• [WORK INSTRUCTIONS] Give the data again exactly, stopping after the "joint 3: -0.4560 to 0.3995" line.

• [EXERCISE DATA]
- - - -
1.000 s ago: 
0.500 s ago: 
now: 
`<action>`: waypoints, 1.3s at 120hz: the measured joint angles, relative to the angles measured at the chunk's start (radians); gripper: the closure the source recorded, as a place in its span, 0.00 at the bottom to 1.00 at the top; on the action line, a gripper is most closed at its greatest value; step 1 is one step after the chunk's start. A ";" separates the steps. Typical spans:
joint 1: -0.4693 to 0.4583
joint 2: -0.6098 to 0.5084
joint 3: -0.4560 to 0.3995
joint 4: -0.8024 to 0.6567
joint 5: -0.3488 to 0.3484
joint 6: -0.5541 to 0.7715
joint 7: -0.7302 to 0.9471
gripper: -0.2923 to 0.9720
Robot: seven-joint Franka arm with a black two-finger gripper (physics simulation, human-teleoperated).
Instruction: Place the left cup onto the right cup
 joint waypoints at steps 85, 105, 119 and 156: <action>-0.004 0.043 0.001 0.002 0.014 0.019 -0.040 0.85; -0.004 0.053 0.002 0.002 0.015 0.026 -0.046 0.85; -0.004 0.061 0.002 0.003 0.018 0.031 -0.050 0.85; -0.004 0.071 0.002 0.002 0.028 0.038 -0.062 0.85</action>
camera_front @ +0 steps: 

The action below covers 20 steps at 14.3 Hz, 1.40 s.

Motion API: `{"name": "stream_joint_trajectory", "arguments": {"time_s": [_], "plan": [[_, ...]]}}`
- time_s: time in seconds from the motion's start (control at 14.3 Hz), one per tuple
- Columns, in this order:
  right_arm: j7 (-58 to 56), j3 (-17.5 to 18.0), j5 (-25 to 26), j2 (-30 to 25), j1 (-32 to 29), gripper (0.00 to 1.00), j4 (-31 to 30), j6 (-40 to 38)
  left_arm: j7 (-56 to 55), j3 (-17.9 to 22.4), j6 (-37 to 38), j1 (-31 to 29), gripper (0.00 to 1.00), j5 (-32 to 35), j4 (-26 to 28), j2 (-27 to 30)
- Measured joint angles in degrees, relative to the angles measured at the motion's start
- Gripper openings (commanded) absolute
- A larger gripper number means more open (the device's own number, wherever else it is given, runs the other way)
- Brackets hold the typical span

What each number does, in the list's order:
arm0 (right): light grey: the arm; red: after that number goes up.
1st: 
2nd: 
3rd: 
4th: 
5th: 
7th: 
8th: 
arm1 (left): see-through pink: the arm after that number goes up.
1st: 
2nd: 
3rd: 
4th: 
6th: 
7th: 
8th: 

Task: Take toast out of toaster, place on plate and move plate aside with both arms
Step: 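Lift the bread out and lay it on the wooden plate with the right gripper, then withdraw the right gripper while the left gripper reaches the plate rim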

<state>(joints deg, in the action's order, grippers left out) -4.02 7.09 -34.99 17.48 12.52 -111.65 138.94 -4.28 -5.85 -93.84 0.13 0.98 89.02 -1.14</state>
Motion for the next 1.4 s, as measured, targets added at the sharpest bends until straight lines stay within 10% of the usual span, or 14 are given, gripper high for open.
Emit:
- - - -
• [EXPECTED ANSWER]
1.000 s ago: 
0.500 s ago: 
now: 
`<action>`: waypoints, 1.3s at 120hz: the measured joint angles, relative to the angles measured at the chunk's start (radians); gripper: the closure the source recorded, as a place in its span, 0.00 at the bottom to 1.00 at the top; on the action line, a gripper is most closed at its greatest value; step 1 is one step after the chunk's start. A ";" separates the steps. Typical spans:
joint 1: -0.4693 to 0.4583
joint 2: -0.6098 to 0.5084
joint 3: -0.4560 to 0.3995

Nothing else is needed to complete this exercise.